Every line with "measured" in it should be copied from the data.

● **SUPPLIED MATERIAL**
BEGIN

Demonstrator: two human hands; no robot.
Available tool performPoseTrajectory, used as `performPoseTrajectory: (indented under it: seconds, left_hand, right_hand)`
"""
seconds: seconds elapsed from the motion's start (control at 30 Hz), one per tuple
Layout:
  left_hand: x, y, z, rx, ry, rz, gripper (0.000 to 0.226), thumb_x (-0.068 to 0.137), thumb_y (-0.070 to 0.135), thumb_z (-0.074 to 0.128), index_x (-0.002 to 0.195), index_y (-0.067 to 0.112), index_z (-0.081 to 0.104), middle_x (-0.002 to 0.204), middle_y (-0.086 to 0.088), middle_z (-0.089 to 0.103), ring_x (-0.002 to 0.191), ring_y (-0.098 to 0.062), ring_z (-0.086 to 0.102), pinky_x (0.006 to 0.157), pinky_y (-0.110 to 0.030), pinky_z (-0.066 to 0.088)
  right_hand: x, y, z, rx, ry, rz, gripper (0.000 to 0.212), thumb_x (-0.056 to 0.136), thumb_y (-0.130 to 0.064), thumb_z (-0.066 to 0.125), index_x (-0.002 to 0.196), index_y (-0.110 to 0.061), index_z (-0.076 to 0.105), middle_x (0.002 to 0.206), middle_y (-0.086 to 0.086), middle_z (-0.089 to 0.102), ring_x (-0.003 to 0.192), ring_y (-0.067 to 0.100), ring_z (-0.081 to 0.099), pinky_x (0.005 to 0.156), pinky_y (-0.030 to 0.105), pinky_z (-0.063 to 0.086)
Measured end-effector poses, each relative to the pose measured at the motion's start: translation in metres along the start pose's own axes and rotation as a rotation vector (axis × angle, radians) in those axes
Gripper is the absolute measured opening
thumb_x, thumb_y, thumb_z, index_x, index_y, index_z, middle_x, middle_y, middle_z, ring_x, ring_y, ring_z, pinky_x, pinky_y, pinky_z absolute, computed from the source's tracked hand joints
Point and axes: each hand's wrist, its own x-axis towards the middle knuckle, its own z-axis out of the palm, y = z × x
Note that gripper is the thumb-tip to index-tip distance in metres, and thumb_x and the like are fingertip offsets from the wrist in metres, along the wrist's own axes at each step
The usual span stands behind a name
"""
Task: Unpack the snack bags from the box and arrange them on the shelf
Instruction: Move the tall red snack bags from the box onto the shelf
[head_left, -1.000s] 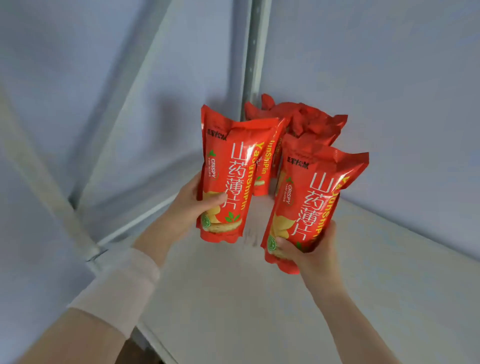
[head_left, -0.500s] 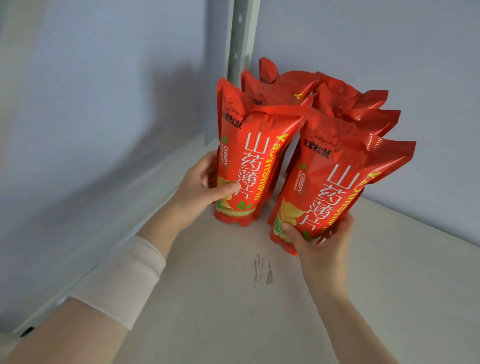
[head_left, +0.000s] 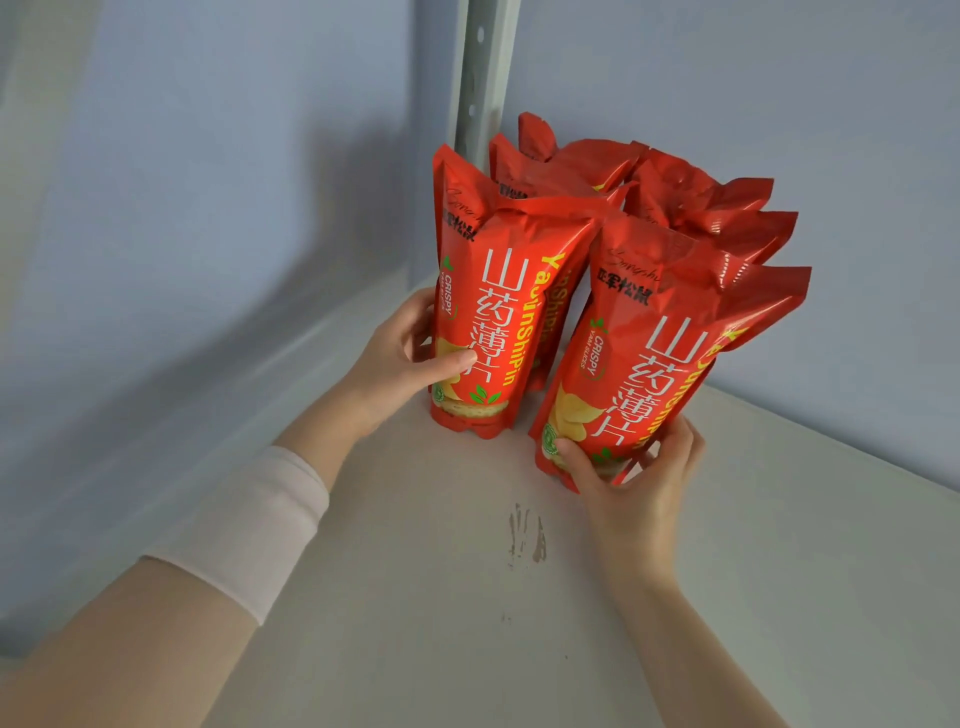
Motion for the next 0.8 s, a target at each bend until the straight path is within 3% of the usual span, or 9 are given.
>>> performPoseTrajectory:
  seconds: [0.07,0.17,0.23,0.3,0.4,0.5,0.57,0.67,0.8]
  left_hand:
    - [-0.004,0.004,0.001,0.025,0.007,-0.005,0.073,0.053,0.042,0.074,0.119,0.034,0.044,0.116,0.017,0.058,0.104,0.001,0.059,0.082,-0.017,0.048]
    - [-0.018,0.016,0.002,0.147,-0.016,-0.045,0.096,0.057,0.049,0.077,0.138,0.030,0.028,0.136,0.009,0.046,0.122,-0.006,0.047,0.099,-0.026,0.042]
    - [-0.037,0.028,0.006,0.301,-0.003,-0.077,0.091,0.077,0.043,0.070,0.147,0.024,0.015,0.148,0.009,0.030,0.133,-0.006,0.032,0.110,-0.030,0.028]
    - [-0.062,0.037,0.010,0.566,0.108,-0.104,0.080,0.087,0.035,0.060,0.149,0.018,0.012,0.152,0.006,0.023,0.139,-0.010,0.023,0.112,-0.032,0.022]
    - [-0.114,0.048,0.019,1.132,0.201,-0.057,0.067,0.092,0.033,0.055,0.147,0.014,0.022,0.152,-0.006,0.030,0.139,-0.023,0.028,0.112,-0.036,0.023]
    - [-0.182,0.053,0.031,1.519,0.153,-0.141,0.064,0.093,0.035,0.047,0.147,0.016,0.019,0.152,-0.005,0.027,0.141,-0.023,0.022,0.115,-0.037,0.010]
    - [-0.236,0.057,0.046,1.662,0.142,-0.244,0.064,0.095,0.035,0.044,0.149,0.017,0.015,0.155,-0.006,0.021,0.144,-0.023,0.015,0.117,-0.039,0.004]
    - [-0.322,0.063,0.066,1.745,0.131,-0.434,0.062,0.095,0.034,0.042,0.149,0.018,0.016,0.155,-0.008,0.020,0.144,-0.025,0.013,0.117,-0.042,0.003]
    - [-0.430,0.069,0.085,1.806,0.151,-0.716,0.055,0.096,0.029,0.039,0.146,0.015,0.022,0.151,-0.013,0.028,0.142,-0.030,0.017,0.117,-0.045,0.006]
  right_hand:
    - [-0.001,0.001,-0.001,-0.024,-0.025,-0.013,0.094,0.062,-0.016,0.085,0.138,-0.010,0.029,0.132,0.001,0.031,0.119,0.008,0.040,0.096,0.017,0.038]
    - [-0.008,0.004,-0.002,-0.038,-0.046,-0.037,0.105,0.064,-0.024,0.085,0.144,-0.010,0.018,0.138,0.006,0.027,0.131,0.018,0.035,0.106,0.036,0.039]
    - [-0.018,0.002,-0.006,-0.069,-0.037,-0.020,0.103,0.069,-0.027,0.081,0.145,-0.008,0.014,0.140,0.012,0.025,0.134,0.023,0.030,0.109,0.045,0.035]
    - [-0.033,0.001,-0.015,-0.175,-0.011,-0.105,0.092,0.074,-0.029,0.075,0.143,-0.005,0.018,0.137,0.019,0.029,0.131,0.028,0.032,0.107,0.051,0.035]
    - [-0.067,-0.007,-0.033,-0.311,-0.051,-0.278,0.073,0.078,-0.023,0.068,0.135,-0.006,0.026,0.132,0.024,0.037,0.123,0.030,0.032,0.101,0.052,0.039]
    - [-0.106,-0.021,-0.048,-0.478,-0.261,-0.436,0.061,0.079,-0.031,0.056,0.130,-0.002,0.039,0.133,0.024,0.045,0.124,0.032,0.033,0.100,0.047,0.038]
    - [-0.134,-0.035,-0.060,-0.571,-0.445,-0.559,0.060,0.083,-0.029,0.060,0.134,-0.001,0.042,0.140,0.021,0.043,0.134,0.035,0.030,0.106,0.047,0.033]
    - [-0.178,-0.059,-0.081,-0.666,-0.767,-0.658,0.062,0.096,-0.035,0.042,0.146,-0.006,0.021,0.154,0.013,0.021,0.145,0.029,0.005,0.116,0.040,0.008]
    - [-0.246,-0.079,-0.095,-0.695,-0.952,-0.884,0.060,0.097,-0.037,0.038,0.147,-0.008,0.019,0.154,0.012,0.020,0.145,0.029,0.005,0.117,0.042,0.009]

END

● **YOUR SOLUTION**
Measured end-effector poses, each relative to the pose measured at the motion's start: translation in metres along the start pose's own axes and rotation as a rotation vector (axis × angle, radians) in those axes
Gripper is the absolute measured opening

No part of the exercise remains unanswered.